▶ _TASK DESCRIPTION_: Search term "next": please copy every line of the records below that contains it.
===
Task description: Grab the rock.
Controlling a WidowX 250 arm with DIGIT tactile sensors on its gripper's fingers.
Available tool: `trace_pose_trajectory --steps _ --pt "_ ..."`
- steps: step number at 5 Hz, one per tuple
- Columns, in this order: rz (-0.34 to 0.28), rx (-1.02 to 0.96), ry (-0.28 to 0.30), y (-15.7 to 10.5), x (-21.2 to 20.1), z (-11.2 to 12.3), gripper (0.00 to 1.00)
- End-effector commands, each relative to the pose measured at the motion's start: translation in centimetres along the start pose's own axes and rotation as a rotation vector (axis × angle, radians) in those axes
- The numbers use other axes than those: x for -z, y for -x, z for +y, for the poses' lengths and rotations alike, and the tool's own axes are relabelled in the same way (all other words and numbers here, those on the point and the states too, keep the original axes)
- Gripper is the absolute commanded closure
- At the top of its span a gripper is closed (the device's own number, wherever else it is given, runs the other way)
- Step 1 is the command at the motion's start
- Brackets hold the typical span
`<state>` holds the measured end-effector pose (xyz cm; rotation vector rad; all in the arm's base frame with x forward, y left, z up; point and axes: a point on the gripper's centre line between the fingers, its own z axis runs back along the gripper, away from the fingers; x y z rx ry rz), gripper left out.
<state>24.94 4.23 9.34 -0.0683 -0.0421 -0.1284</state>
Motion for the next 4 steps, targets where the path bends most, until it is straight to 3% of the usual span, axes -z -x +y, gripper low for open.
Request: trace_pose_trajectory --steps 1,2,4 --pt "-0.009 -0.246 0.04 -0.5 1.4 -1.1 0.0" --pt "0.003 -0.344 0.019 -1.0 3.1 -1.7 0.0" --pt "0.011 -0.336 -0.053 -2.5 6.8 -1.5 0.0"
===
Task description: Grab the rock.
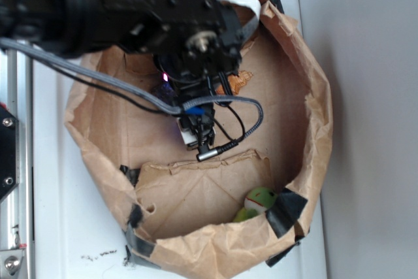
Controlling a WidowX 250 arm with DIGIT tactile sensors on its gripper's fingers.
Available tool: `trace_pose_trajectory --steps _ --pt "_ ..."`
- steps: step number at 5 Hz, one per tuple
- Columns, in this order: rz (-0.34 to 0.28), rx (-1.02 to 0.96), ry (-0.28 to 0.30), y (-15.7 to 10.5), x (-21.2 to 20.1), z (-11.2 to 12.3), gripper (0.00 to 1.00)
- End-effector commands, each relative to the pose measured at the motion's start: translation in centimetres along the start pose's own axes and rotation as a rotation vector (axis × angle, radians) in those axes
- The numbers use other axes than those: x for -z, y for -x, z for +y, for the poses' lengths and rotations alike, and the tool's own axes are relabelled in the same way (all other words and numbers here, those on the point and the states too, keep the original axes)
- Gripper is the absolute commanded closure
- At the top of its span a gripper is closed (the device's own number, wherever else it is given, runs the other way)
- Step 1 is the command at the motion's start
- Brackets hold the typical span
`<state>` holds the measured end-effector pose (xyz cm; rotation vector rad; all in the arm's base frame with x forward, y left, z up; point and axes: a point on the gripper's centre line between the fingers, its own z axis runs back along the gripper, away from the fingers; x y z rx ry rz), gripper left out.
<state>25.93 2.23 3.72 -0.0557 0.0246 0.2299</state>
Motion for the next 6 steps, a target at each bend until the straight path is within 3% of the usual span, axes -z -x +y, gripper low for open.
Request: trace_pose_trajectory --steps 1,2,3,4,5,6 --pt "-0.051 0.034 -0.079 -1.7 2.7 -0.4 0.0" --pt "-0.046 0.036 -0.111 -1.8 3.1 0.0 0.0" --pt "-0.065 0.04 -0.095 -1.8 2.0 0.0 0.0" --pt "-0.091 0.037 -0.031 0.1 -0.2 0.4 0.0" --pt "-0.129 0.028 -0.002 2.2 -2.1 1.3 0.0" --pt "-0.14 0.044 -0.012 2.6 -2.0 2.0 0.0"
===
▶ _WRITTEN REPLY_:
Motion for the next 4 steps, targets where the path bends most, until it is straight to 3% of the usual span, axes -z -x +y, gripper low for open.
Motion for the next 6 steps, a target at each bend until the straight path is within 3% of the usual span, axes -z -x +y, gripper low for open.

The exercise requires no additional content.